Soyer, hükümetin göreve geldiği günden itibaren 1752 yeni istihdam yapıldığını anlatarak, bu istihdamlar içinde işsiz kalan KTHY eski çalışanlarının da işe alınmasını istedi. Soyer, KTHY çalışanlarının geleceğinin belirsiz olduğunu, bu nedenle yapılacak istihdamlarda bunların dikkate alınmasının önemli olduğunu kaydetti.
Soyer, Başbakan İrsen Küçük’ün KHTY çalışanlarının sorunlarını kökten çözmek amacıyla “elini masaya vurarak” gereğini yapması gerektiğine işaret ederek, bunun insanlarda güven duygusu için önemli olduğunu vurguladı.

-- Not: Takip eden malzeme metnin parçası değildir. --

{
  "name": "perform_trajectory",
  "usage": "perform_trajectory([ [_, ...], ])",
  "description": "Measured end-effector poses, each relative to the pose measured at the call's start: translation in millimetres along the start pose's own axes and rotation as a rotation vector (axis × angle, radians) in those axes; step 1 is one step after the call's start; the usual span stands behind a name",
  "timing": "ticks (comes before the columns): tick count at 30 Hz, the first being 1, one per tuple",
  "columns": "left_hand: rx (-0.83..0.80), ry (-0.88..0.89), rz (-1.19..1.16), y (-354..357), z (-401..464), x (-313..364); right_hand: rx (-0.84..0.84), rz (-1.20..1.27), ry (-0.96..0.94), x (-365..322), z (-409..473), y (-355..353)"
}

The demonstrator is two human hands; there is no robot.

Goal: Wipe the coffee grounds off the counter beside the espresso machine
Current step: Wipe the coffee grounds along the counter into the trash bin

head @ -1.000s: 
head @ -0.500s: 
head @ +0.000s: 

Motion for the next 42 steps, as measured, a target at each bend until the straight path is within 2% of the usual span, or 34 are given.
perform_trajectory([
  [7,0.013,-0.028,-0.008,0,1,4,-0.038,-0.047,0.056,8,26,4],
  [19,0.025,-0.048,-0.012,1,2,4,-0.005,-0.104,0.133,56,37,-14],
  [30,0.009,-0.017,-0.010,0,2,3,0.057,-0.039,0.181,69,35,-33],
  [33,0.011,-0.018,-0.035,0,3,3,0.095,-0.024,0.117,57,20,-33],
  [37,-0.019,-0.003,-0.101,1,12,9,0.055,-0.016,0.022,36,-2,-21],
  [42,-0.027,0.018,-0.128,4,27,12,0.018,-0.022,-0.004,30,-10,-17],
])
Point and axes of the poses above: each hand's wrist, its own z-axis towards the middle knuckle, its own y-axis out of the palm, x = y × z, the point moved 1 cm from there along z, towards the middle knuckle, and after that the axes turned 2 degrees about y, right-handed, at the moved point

Hükümetin KHTY gibi Lefke Avrupa Üniversitesi (LAÜ)’deki sorunu da ivedilikle çözmesi gerektiğini belirten Soyer, buradaki sorunun aynı üniversitede rekabet halindeki iki sendikadan birinin desteklenmesi nedeniyle ortaya çıktığını iddia etti.
Soyer, LAÜ’nün devletten alması gereken katkıyı almamasının sorunu büyüttüğünü ifade ederek, ivedilikle çözüm istedi.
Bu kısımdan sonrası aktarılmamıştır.